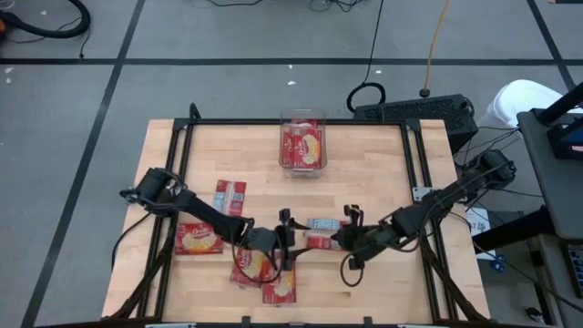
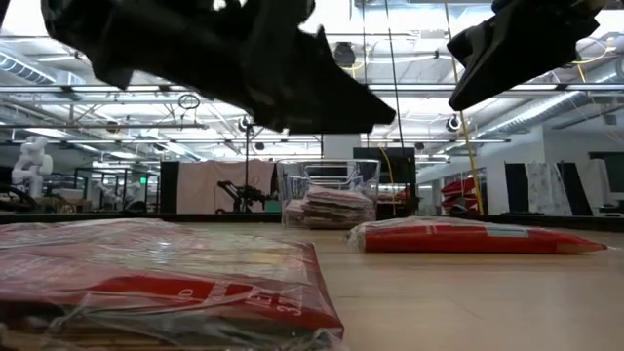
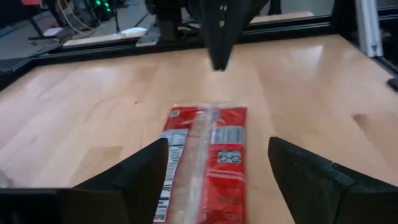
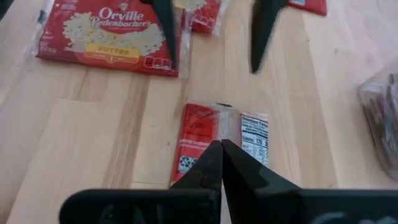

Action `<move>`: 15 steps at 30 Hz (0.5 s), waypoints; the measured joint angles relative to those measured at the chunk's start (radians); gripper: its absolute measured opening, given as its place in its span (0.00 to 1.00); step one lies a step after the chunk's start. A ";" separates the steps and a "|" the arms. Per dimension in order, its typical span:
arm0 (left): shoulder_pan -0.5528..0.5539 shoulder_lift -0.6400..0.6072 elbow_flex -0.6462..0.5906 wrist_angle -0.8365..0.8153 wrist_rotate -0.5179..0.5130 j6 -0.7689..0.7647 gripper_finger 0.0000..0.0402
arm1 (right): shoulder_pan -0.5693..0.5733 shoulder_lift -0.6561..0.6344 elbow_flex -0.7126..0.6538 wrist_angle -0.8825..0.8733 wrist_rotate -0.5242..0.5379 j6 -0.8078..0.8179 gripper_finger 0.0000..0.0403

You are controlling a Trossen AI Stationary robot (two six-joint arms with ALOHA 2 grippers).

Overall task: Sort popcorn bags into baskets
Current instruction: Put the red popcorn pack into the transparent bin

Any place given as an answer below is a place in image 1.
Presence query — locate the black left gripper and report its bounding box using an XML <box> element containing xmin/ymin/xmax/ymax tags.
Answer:
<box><xmin>248</xmin><ymin>208</ymin><xmax>316</xmax><ymax>273</ymax></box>

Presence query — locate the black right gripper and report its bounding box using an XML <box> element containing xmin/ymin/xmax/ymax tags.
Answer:
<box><xmin>331</xmin><ymin>213</ymin><xmax>392</xmax><ymax>271</ymax></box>

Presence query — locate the clear plastic basket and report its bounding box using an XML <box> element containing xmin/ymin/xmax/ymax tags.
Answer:
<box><xmin>278</xmin><ymin>108</ymin><xmax>329</xmax><ymax>179</ymax></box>

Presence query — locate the white paper sheet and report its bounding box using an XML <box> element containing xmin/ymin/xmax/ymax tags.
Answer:
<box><xmin>464</xmin><ymin>205</ymin><xmax>497</xmax><ymax>261</ymax></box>

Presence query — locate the black desk beam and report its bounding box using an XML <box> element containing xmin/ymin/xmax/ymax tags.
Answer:
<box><xmin>471</xmin><ymin>205</ymin><xmax>557</xmax><ymax>254</ymax></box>

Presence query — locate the grey side desk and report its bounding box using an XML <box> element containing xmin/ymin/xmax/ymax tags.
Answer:
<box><xmin>517</xmin><ymin>108</ymin><xmax>583</xmax><ymax>241</ymax></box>

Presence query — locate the white trash bin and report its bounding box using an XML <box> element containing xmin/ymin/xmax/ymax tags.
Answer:
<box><xmin>486</xmin><ymin>78</ymin><xmax>583</xmax><ymax>129</ymax></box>

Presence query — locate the black keyboard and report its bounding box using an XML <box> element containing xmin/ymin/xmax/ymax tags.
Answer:
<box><xmin>567</xmin><ymin>243</ymin><xmax>583</xmax><ymax>300</ymax></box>

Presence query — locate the black desk device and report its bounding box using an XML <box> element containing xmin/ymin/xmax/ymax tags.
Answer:
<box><xmin>546</xmin><ymin>116</ymin><xmax>583</xmax><ymax>161</ymax></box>

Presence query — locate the black pole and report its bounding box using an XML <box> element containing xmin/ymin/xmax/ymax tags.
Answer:
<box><xmin>535</xmin><ymin>81</ymin><xmax>583</xmax><ymax>127</ymax></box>

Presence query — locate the black left camera cable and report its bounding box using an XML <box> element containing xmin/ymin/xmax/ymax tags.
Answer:
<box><xmin>230</xmin><ymin>217</ymin><xmax>284</xmax><ymax>286</ymax></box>

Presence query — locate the black aluminium table frame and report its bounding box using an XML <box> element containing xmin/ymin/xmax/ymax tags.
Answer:
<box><xmin>107</xmin><ymin>102</ymin><xmax>492</xmax><ymax>328</ymax></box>

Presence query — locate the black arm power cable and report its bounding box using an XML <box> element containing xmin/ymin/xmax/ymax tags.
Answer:
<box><xmin>110</xmin><ymin>210</ymin><xmax>154</xmax><ymax>271</ymax></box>

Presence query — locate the yellow cable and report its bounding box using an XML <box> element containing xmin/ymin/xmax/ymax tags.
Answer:
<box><xmin>418</xmin><ymin>0</ymin><xmax>452</xmax><ymax>99</ymax></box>

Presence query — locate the black vacuum hose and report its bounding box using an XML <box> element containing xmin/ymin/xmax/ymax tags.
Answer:
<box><xmin>0</xmin><ymin>0</ymin><xmax>92</xmax><ymax>40</ymax></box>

● Work item: Exactly repeat the data above; the pictures do not belong in your copy.

● Response for this exercise:
Action `<move>`: 15 steps at 30 Hz (0.5 s), waypoints; the measured joint angles relative to those measured at the chunk's start (radians); gripper: its absolute measured opening, given as its place in its span (0.00 to 1.00); step one lies a step after the chunk's start. A ";" separates the steps and a "|" the arms. Per dimension in order, its typical span:
arm0 (left): shoulder_pan -0.5528..0.5539 shoulder_lift -0.6400..0.6072 elbow_flex -0.6462..0.5906 wrist_angle -0.8365..0.8153 wrist_rotate -0.5179..0.5130 j6 -0.7689..0.7647 gripper_finger 0.0000..0.0402
arm1 (right): shoulder_pan -0.5693..0.5733 shoulder_lift -0.6561..0.6344 elbow_flex -0.7126..0.6538 wrist_angle -0.8825..0.8733 wrist_rotate -0.5242..0.5379 j6 -0.8078..0.8179 gripper_finger 0.0000..0.0403

You are controlling a Trossen AI Stationary robot (two six-joint arms with ALOHA 2 grippers).

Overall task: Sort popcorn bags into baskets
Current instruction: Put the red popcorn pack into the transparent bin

Any place given as an answer below is a place in image 1.
Presence query — locate the black left gripper and report its bounding box using an XML <box> element containing xmin/ymin/xmax/ymax tags.
Answer:
<box><xmin>248</xmin><ymin>208</ymin><xmax>316</xmax><ymax>273</ymax></box>

Presence query — locate the black right gripper and report its bounding box using an XML <box> element containing xmin/ymin/xmax/ymax tags.
Answer:
<box><xmin>331</xmin><ymin>213</ymin><xmax>392</xmax><ymax>271</ymax></box>

Presence query — locate the clear plastic basket and report its bounding box using an XML <box> element containing xmin/ymin/xmax/ymax tags.
Answer:
<box><xmin>278</xmin><ymin>108</ymin><xmax>329</xmax><ymax>179</ymax></box>

Presence query — locate the white paper sheet and report its bounding box using an XML <box> element containing xmin/ymin/xmax/ymax tags.
Answer:
<box><xmin>464</xmin><ymin>205</ymin><xmax>497</xmax><ymax>261</ymax></box>

Presence query — locate the black desk beam and report its bounding box using an XML <box> element containing xmin/ymin/xmax/ymax tags.
Answer:
<box><xmin>471</xmin><ymin>205</ymin><xmax>557</xmax><ymax>254</ymax></box>

Presence query — locate the grey side desk and report its bounding box using an XML <box> element containing xmin/ymin/xmax/ymax tags.
Answer:
<box><xmin>517</xmin><ymin>108</ymin><xmax>583</xmax><ymax>241</ymax></box>

Presence query — locate the white trash bin and report its bounding box using an XML <box> element containing xmin/ymin/xmax/ymax tags.
Answer:
<box><xmin>486</xmin><ymin>78</ymin><xmax>583</xmax><ymax>129</ymax></box>

Presence query — locate the black keyboard and report its bounding box using an XML <box> element containing xmin/ymin/xmax/ymax tags.
Answer:
<box><xmin>567</xmin><ymin>243</ymin><xmax>583</xmax><ymax>300</ymax></box>

Presence query — locate the black desk device and report its bounding box using an XML <box> element containing xmin/ymin/xmax/ymax tags.
Answer:
<box><xmin>546</xmin><ymin>116</ymin><xmax>583</xmax><ymax>161</ymax></box>

Presence query — locate the black pole and report its bounding box using an XML <box> element containing xmin/ymin/xmax/ymax tags.
Answer:
<box><xmin>535</xmin><ymin>81</ymin><xmax>583</xmax><ymax>127</ymax></box>

Presence query — locate the black left camera cable and report its bounding box using an XML <box> element containing xmin/ymin/xmax/ymax tags.
Answer:
<box><xmin>230</xmin><ymin>217</ymin><xmax>284</xmax><ymax>286</ymax></box>

Presence query — locate the black aluminium table frame and report its bounding box using an XML <box> element containing xmin/ymin/xmax/ymax tags.
Answer:
<box><xmin>107</xmin><ymin>102</ymin><xmax>492</xmax><ymax>328</ymax></box>

Presence query — locate the black arm power cable and report its bounding box using an XML <box> element containing xmin/ymin/xmax/ymax tags.
Answer:
<box><xmin>110</xmin><ymin>210</ymin><xmax>154</xmax><ymax>271</ymax></box>

Presence query — locate the yellow cable and report its bounding box using an XML <box> element containing xmin/ymin/xmax/ymax tags.
Answer:
<box><xmin>418</xmin><ymin>0</ymin><xmax>452</xmax><ymax>99</ymax></box>

Presence query — locate the black vacuum hose and report its bounding box using an XML <box> element containing xmin/ymin/xmax/ymax tags.
Answer:
<box><xmin>0</xmin><ymin>0</ymin><xmax>92</xmax><ymax>40</ymax></box>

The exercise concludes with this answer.